══ INFORMATION SHOWN
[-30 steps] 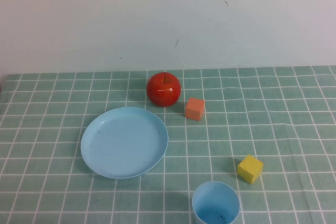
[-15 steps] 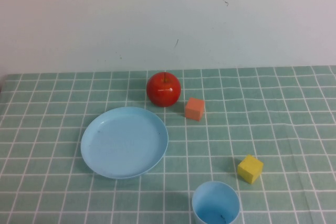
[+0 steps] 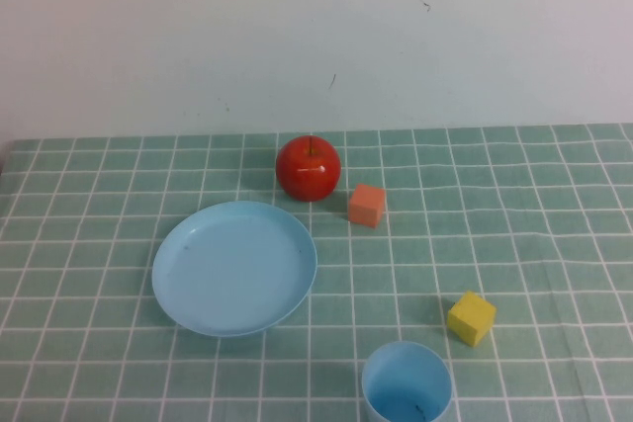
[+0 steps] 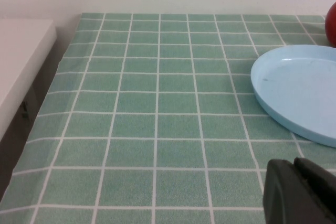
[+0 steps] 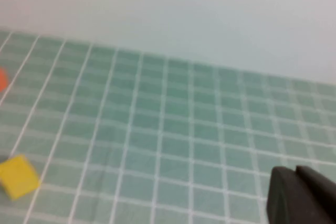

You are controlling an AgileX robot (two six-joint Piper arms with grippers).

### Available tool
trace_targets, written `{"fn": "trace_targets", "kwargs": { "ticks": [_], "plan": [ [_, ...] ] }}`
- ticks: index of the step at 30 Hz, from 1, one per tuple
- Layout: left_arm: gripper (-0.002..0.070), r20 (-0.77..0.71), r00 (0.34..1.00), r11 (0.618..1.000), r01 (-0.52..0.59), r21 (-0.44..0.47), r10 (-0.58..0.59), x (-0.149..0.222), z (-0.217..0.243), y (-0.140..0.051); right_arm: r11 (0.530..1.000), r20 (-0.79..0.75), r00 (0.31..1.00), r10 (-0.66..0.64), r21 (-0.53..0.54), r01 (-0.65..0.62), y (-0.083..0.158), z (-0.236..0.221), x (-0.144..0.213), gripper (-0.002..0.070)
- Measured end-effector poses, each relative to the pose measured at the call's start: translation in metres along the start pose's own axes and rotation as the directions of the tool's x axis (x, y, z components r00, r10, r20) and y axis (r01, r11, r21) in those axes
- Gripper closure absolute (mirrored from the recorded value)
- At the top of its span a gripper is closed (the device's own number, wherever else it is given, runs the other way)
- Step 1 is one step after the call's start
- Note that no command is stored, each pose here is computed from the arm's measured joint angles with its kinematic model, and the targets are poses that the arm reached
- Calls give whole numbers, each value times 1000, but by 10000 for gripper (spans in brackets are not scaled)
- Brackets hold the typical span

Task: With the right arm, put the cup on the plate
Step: Pick up the cup from the table

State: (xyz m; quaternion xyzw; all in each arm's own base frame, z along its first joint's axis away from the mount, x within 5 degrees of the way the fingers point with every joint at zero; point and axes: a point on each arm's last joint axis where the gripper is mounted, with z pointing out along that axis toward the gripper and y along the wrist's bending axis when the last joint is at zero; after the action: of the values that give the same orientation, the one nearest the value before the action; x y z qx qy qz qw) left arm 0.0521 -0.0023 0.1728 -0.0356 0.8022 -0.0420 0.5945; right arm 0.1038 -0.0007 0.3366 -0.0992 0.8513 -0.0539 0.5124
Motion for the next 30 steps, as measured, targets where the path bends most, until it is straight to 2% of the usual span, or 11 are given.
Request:
{"fn": "trace_targets", "kwargs": {
  "ticks": [3, 5, 8, 10, 12, 14, 19, 22, 30],
  "plan": [
    [678, 0, 1000, 1000, 0, 0, 0, 0, 0, 0, 978, -106, 991, -79, -201, 56, 12, 27, -2, 679],
    [678, 0, 1000, 1000, 0, 0, 0, 0, 0, 0, 932, -131, 981, -141, -351, 87, 22, 43, -2, 679],
    [678, 0, 1000, 1000, 0, 0, 0, 0, 0, 0, 814, -141, 973, -184, -577, 71, 39, 64, -1, 678],
    [678, 0, 1000, 1000, 0, 0, 0, 0, 0, 0, 738, -112, 973, -201, -671, 75, 48, 78, -2, 673],
    [678, 0, 1000, 1000, 0, 0, 0, 0, 0, 0, 680, -80, 971, -225, -727, 98, 58, 89, -3, 651],
    [678, 0, 1000, 1000, 0, 0, 0, 0, 0, 0, 633, -61, 964, -257, -765, 120, 67, 100, -2, 598],
    [678, 0, 1000, 1000, 0, 0, 0, 0, 0, 0, 516, -99, 933, -346, -851, 100, 100, 128, 9, 361],
    [678, 0, 1000, 1000, 0, 0, 0, 0, 0, 0, 457, -113, 913, -391, -885, 86, 118, 141, 11, 268],
    [678, 0, 1000, 1000, 0, 0, 0, 0, 0, 0, 385, -113, 848, -517, -916, 112, 151, 176, 2, 228]
  ]
}}
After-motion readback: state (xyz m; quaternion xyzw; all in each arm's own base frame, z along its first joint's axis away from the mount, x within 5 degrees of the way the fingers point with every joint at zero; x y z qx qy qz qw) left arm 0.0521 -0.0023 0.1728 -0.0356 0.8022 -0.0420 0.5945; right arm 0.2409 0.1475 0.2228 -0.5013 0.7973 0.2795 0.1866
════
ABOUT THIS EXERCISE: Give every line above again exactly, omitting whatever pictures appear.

RESPONSE TO THE EXERCISE:
[-30 steps] 
[-15 steps] 
[+0 steps] 
[+0 steps] 
[+0 steps] 

You are controlling an AgileX robot (two six-joint Piper arms with grippers).

### Available tool
trace_targets, written `{"fn": "trace_targets", "kwargs": { "ticks": [_], "plan": [ [_, ...] ] }}`
- ticks: index of the step at 30 Hz, from 1, one per tuple
- Layout: left_arm: gripper (-0.002..0.070), r20 (-0.77..0.71), r00 (0.34..1.00), r11 (0.618..1.000), r01 (-0.52..0.59), r21 (-0.44..0.47), r10 (-0.58..0.59), x (-0.149..0.222), z (-0.217..0.243), y (-0.140..0.051); right_arm: r11 (0.530..1.000), r20 (-0.79..0.75), r00 (0.31..1.00), r10 (-0.66..0.64), r21 (-0.53..0.54), r01 (-0.65..0.62), y (-0.083..0.158), z (-0.236..0.221), x (-0.144..0.213), gripper (-0.002..0.070)
- Measured end-effector poses, each relative to the pose measured at the call's start: translation in metres along the start pose's own axes and rotation as the directions of the tool's x axis (x, y, z components r00, r10, r20) and y axis (r01, r11, r21) in those axes
- Gripper closure absolute (mirrored from the recorded value)
- At the top of its span a gripper is closed (the device's own number, wherever else it is given, runs the other way)
- Step 1 is one step after the call's start
- Note that no command is stored, each pose here is computed from the arm's measured joint angles with its kinematic model, and the targets are poses that the arm reached
- Calls give whole numbers, each value times 1000, but by 10000 for gripper (spans in brackets are not scaled)
- Brackets hold the typical span

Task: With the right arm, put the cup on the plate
Step: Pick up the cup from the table

State: (xyz m; quaternion xyzw; all in each arm's own base frame, z along its first joint's axis away from the mount, x within 5 degrees of the way the fingers point with every joint at zero; point and axes: a point on each arm's last joint axis where the gripper is mounted, with z pointing out along that axis toward the gripper and y along the wrist's bending axis when the last joint is at zero; after the action: of the values that give the same orientation, the one nearest the value before the action; x y z qx qy qz qw) left arm 0.0521 -0.0023 0.1728 -0.0356 0.8022 -0.0420 0.5945; right arm 0.1038 -0.0007 0.3366 -0.0992 0.8513 -0.0539 0.5124
Motion for the next 30 steps, as measured, targets where the path bends most, until it is straight to 2% of the usual span, or 11 are given.
Request:
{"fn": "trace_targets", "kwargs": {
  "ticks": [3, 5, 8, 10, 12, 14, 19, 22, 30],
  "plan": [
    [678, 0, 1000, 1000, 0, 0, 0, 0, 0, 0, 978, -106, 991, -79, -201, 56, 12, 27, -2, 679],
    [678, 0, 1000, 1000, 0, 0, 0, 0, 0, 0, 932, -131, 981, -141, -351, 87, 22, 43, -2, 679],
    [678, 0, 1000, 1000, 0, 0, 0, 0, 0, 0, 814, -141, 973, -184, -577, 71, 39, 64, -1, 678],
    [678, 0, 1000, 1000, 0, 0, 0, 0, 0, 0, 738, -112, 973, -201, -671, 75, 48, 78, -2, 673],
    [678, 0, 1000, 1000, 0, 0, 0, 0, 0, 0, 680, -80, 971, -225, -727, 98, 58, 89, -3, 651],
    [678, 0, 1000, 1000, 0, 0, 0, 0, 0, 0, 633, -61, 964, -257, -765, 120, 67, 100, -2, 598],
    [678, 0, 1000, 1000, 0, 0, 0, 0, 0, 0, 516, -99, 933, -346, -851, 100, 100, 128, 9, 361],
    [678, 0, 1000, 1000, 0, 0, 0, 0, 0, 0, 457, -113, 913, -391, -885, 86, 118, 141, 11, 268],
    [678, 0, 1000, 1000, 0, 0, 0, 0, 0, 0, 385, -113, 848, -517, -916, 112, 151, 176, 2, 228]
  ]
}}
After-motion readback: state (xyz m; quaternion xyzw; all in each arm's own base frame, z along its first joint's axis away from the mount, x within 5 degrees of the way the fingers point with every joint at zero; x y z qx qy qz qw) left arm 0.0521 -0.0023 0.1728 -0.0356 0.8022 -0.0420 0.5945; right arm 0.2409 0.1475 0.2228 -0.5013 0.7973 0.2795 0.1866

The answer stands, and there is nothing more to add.